Loop out is a service where you send sats on Lightning to a 3rd party and give them an on chain deposit address. They then send you the sats - network fees - a service fee. I think the most popular service is provided by lightning.terminal. Basically it allows you to move sats from lightning back to on chain without closing a channel.
Loop out often is used to get inbound liquidity as well. You can open a channel and then loop out some of the funds.
Specific to Phoenix, I am not sure exactly how it works, especially if you prepurchase the inbound liquidity from acinq, but basically if you send funds on your side of the channel to an on chain address they splice out most of the liquidity. I didn’t realized how it worked the fist time I tried to use it. I sent 1mil sats to my Phoenix wallet on lightning, acinq opened a channel with my phoenix node of like 1.016 mil sats with 1 mil on my side, then i sent from phoenix to onchain and they spliced out 1mil of my liquidity, leaving me with a 16k capacity channel with me (all invoubd liquidity). I though it was going to work like a loop out leaving me with 1mil sats of inbound liquidity but it doesnt work that way.
You can also use boltz exchange to move from lightning to on chain. It works similarly (perhaps identically) to Loop Out/In.

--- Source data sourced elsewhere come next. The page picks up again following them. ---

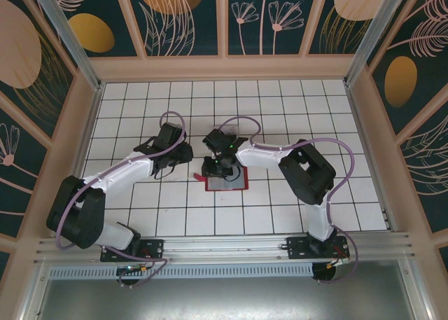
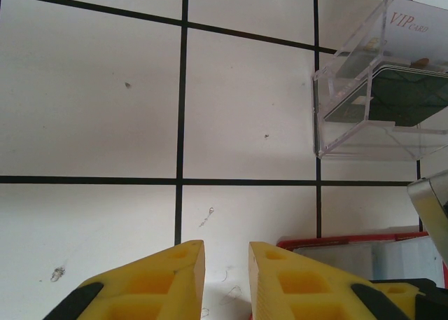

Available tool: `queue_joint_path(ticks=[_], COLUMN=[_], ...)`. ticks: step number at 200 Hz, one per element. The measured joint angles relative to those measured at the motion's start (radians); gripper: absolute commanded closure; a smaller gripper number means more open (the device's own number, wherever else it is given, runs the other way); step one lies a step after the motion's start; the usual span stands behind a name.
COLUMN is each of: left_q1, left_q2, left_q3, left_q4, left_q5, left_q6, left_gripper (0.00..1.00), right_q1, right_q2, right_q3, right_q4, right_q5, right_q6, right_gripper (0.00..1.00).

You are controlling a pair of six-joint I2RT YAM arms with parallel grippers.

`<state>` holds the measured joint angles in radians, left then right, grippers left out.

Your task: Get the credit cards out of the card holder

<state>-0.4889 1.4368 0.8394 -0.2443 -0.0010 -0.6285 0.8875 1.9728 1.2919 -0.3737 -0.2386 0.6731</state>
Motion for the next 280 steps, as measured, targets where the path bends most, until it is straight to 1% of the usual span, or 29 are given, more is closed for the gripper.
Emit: queue_joint_path(ticks=[39,85,116,141,204,238,280], left_q1=[0.0,0.0,0.0,0.0,0.0,0.0,0.0], left_q2=[0.0,0.0,0.0,0.0,0.011,0.013,0.017], left_q3=[0.0,0.0,0.0,0.0,0.002,0.005,0.006], left_q4=[0.0,0.0,0.001,0.001,0.001,0.001,0.001], left_q5=[0.0,0.002,0.003,0.004,0.019,0.019,0.027], left_q6=[0.0,0.0,0.001,0.004,0.008,0.008,0.008], left_gripper=[0.75,0.75,0.74,0.74,0.74,0.74,0.73], right_q1=[0.01,0.023,0.033,0.043,0.051,0.052,0.053], right_q2=[0.0,-0.001,-0.001,0.0,0.0,0.0,0.0], right_q3=[0.015,0.04,0.063,0.085,0.12,0.133,0.135], right_q4=[-0.04,-0.122,-0.195,-0.262,-0.374,-0.417,-0.458], right_q5=[0.041,0.118,0.181,0.237,0.34,0.386,0.433], right_q6=[0.008,0.007,0.007,0.006,0.006,0.005,0.003], right_gripper=[0.65,0.62,0.55,0.52,0.48,0.43,0.4])
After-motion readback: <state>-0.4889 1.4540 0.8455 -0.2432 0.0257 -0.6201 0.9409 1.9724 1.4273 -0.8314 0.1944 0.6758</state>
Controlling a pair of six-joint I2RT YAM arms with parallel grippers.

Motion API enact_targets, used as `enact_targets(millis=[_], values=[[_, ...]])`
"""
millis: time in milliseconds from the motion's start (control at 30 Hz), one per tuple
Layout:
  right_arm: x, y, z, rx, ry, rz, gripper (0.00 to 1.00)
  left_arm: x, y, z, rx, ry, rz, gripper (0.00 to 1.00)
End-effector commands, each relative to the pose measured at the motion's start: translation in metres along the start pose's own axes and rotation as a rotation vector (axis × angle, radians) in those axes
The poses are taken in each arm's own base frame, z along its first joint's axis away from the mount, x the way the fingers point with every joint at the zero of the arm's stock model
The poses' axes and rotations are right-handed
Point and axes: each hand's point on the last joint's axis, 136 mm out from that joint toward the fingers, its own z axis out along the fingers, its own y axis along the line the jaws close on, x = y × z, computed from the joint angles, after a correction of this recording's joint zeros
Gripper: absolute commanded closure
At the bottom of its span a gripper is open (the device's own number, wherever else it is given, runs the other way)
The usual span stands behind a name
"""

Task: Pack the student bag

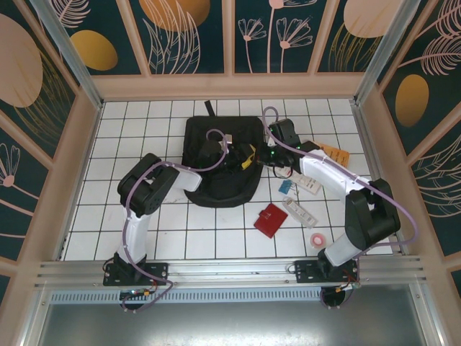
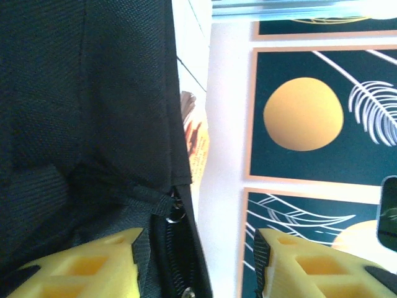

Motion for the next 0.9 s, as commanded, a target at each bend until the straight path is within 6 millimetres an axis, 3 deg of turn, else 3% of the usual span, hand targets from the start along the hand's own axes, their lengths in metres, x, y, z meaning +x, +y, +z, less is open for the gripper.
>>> enact_targets(millis=[0, 267, 467, 633, 867], values=[[-0.008, 0.010, -0.011, -0.061, -0.041, 0.001, 1.00, 0.002, -0.010, -0.001, 0.096, 0.021, -0.036, 0.51], [-0.014, 0.015, -0.019, -0.096, -0.093, 0.005, 0.99, 0.010, -0.008, -0.002, 0.116, 0.053, -0.059, 0.50], [-0.012, 0.021, -0.020, -0.131, -0.078, -0.006, 0.84, 0.009, -0.009, -0.001, 0.128, 0.057, -0.063, 0.50], [-0.014, 0.026, -0.031, -0.156, -0.090, -0.030, 0.73, 0.010, -0.006, -0.001, 0.124, 0.057, -0.067, 0.50], [-0.024, 0.020, -0.055, -0.148, -0.149, -0.033, 0.66, 0.011, 0.001, -0.002, 0.106, 0.059, -0.066, 0.50]])
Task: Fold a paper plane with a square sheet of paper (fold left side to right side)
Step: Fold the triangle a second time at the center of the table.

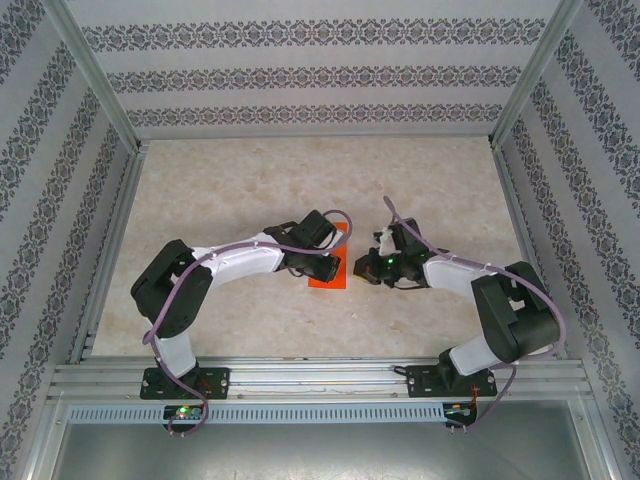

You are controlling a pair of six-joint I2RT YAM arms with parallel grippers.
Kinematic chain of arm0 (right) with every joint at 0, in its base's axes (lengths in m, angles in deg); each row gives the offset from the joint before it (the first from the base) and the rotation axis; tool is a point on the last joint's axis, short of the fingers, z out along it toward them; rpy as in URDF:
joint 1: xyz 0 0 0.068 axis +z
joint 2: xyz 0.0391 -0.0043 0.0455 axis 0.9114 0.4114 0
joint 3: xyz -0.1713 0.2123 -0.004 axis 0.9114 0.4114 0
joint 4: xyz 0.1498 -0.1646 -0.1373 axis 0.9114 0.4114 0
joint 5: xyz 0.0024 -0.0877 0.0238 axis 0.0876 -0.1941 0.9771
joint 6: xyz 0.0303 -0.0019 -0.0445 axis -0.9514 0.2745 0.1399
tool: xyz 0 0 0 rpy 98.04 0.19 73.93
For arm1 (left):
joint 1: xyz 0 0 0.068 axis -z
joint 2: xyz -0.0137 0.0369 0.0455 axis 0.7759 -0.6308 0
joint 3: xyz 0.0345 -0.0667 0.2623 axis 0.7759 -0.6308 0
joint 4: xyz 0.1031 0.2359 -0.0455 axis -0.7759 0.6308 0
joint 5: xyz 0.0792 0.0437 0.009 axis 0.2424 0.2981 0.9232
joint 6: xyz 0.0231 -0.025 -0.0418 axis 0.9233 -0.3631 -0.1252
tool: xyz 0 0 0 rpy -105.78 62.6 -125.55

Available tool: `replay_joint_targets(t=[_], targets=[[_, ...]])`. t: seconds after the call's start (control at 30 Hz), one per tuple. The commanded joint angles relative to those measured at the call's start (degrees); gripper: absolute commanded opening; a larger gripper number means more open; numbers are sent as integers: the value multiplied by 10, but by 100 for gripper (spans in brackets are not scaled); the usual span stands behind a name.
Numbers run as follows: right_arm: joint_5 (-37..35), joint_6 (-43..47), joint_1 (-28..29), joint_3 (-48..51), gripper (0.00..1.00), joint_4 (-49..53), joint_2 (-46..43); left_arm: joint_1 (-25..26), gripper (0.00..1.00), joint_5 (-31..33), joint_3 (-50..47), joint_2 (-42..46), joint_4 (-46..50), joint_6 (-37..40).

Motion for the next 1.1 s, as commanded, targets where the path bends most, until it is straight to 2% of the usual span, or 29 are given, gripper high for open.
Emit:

Basically I did the same thing you did without prepurchasing the liquidity. It must work the same way, the benifit of prepurchasing the liqudity is probably that you dont have to pay on chain fees every time you send to your phoenix wallet (assuming you arent sending out of phoenix on ln). ie: u buy 1 mil sats liquidity and then send 100k to it sats 10 times and only pay the onchain fees once, vs if u dont prebuy the liquidity you have to pay on chain fees for all 10 transfers, paying to splice in more liquidity for the last 9 100k sat transactions.
Also prebuying the liquidity prepays for the on chain transaction of opening the channel, you can do it when fees are low and the liquidity will already be there when you want to recieve.
Thanks for the thorough replies. Might give Boltz a shot next time to see if the purchased liquidity will remain.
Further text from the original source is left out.